When get() throws TimeoutException, the catch block logs and returns to the 
retry loop. The in-flight
     CompletableFuture<Producer> is neither cancelled nor disposed.
   
     The underlying ProducerImpl state machine continues to run on the 
PulsarClient IO thread. If the producer eventually registers with the broker 
(DNS resolves, broker accepts the create), it does so
     as an orphan — registered with the broker, but no caller holds a 
reference.

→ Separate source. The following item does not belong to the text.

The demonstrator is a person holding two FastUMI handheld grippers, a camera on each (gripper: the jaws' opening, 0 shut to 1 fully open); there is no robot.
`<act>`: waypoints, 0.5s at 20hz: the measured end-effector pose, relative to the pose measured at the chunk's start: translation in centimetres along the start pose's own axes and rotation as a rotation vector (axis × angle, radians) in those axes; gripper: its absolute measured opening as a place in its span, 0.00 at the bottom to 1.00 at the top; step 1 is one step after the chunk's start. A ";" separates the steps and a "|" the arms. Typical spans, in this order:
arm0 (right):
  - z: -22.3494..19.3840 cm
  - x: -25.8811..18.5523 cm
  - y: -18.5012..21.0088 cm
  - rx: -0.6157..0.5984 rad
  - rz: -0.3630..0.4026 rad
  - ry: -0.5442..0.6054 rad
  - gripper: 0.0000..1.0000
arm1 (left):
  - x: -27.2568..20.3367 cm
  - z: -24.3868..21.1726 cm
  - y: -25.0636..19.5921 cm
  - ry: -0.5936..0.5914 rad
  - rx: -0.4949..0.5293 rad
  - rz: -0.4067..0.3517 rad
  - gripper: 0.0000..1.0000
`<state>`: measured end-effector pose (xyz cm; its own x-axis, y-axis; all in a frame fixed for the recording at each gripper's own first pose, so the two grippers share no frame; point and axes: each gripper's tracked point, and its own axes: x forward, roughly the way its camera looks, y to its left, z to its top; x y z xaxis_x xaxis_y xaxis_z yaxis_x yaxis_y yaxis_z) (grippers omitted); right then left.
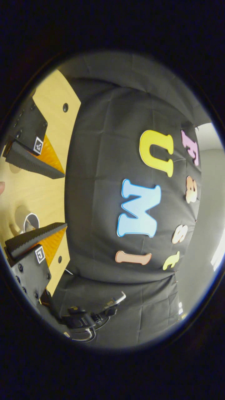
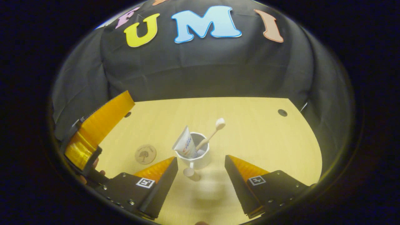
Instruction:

Every subsequent retry attempts to register a fresh ProducerImpl 
with the same exclusive producer name and is rejected.
   
     Note that CompletableFuture.cancel(true) would not be sufficient — per its 
Javadoc, "the mayInterruptIfRunning parameter has no effect in this 
implementation". The producer state machine doesn't
     observe cancellation; cancel() only updates the future's terminal state. 
The orphan still registers.
   
     The orphan does not reap because:
   
     1. The client never sends CloseProducer (no caller reference exists to 
invoke close())
     2. The TCP connection stays alive (shared with other producers/consumers 
on the same PulsarClient, e.g., the worker's assignment-tailer Reader)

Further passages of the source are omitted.